Accepter l’inacceptable. Chronique 4 de Marcel Duvel
« La corruption et la brutalité sont des comportements modelés sur ce que font les autres, des façons d’agir attendues, récompensées, qui deviennent normales. Et quiconque essaie de résister, de leur dire que c’est mal, se fait rabrouer. Ou pire. Rares sont les personnes qui ne s’égareraient pas. » (Louise Penny, « La faille en toute chose »)
Ainsi la corruption, comme la pression exercée sur les autres ou le harcèlement sous toutes ses formes, deviennent la norme, le référence. En devenant ordinaire, la corruption se fait oublier, et on l’oublie volontiers. Il est vite normal d’obtenir une meilleure place dans la file d’attente en échange d’une faveur, et puis la place dans la file devient la promesse d’un emploi, l’assurance d’un bulletin de vote ou un passe-droit pour une situation juteuse. Il n’y a pas de degrés dans la corruption. Par sa capacité à créer de la normalité, la corruption existe ou n’existe pas, il n’y a pas de demi-mesure.
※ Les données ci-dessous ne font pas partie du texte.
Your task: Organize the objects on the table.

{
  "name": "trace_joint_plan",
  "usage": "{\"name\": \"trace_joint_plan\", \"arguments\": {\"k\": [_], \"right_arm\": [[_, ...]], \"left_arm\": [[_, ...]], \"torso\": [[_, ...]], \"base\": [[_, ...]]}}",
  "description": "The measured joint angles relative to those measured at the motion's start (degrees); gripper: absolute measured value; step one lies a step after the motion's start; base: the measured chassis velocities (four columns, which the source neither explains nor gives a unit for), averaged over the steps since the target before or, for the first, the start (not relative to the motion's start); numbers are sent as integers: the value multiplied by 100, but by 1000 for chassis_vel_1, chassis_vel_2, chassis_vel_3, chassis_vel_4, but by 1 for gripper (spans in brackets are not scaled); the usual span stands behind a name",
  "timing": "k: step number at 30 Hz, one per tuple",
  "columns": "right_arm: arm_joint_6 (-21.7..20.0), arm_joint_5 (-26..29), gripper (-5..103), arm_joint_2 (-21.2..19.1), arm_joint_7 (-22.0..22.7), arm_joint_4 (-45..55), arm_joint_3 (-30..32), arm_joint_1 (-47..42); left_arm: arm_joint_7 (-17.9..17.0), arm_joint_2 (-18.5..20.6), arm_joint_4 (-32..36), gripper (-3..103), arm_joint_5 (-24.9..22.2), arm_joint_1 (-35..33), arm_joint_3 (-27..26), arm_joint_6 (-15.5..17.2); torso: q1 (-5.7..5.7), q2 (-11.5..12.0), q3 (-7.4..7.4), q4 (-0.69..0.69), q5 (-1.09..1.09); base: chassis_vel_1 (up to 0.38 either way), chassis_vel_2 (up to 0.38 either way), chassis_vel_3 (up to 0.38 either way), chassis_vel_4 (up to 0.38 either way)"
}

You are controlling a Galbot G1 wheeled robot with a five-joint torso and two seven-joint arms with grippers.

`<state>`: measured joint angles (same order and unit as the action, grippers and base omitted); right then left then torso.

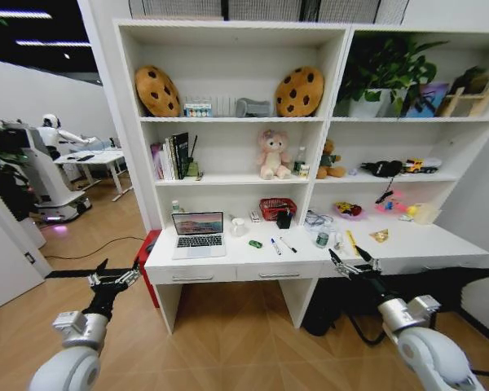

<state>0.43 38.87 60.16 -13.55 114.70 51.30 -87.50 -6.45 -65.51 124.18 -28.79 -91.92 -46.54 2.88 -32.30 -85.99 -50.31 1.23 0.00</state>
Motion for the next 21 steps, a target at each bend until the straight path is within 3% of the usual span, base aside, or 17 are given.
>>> {"name": "trace_joint_plan", "arguments": {"k": [21], "right_arm": [[23,120,100,-176,-52,5,-25,92]], "left_arm": [[18,-66,118,98,8,-110,-46,-46]], "torso": [[0,0,0,0,2]], "base": [[-61,74,69,-76]]}}
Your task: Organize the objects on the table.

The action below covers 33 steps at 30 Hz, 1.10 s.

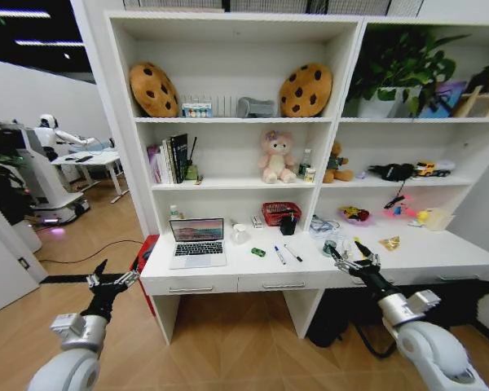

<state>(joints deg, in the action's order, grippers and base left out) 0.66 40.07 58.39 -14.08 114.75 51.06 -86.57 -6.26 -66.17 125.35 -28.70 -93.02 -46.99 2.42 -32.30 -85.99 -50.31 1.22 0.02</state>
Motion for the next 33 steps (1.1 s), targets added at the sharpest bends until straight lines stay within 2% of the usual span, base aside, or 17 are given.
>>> {"name": "trace_joint_plan", "arguments": {"k": [6,7,27,33], "right_arm": [[14,-5,100,2,-13,-1,15,-25],[14,-7,100,2,-13,0,16,-25],[18,-17,100,24,-56,23,11,-23],[19,-23,100,26,-87,33,12,-24]], "left_arm": [[1,-8,20,98,10,3,1,-2],[1,-10,22,96,12,4,2,-2],[13,-46,50,100,25,-46,-14,-33],[13,-51,61,96,25,-68,-19,-36]], "torso": [[0,0,0,1,-1],[0,0,0,1,-1],[0,0,0,1,-2],[0,0,0,0,-1]], "base": [[-105,85,101,-87],[-88,85,113,-78],[-98,99,102,-106],[-104,124,118,-108]]}}
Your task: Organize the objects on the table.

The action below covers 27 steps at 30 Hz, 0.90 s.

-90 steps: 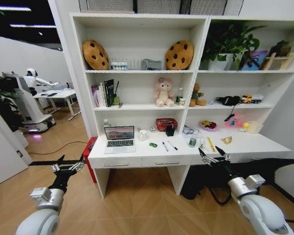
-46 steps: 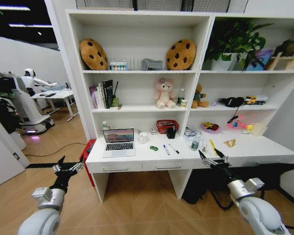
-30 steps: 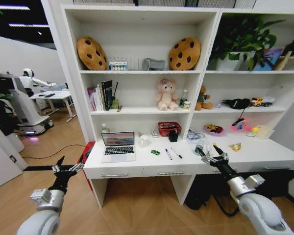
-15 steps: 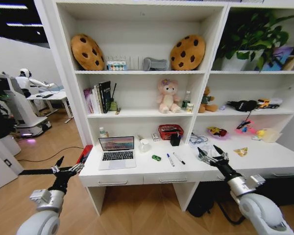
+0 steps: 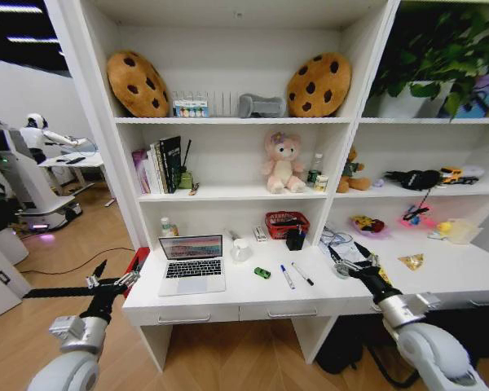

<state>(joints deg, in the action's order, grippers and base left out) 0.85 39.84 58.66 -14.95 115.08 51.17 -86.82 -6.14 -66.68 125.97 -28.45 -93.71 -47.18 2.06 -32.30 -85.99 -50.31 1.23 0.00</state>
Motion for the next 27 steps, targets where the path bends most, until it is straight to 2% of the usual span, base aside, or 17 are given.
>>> {"name": "trace_joint_plan", "arguments": {"k": [5,8,27], "right_arm": [[-3,6,100,-2,-12,2,-1,21],[-3,6,100,-2,-13,-10,-3,24],[-6,-40,100,48,5,-30,-31,32]], "left_arm": [[0,-1,5,99,0,-8,0,-1],[1,-1,5,96,0,-8,2,-1],[1,6,2,97,21,-9,20,-1]], "torso": [[0,0,0,-1,-1],[0,0,0,0,-1],[0,0,0,0,0]], "base": [[-101,112,109,-105],[-114,104,101,-118],[-114,118,122,-112]]}}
Selon le même principe, quand une personne est corrompue, elle corrompt les autres et la corruption devient collective. On s’habitue alors à ne plus avoir d’espaces de débats démocratiques, on s’accommode de la disparition des services publics, c’est à peine si le désintérêt pour le bien collectif nous arrache encore une grimace.
Ne nous y trompons pas, nous sommes tous corruptibles, nous sommes tous corrupteurs. Nous y viendrons d’une façon ou d’une autre, pour sortir un proche d’un mauvais pas, par peur de la répression ou par crainte d’une épidémie… Ou tout simplement par paresse intellectuelle. La corruption est l’instrument des totalitarismes pour nous faire accepter l’abject, l’inique, l’inacceptable. Il n’y pas de degré dans la corruption, elle nous fait accepter également qu’un président de la République française prenne ses décisions dans le secret du bunker d’un conseil de défense, ou qu’un maire de Moissac confisque les droits des conseillers municipaux d’opposition au prétexte d’une efficacité d’opérette.
Nous sommes en train d’accepter l’inacceptable. Nous sommes en train d’oublier qu’il n’y a pas de degrés dans la corruption. Par sa capacité à créer de la normalité, la corruption existe ou n’existe pas, il n’y a pas de demi-mesure.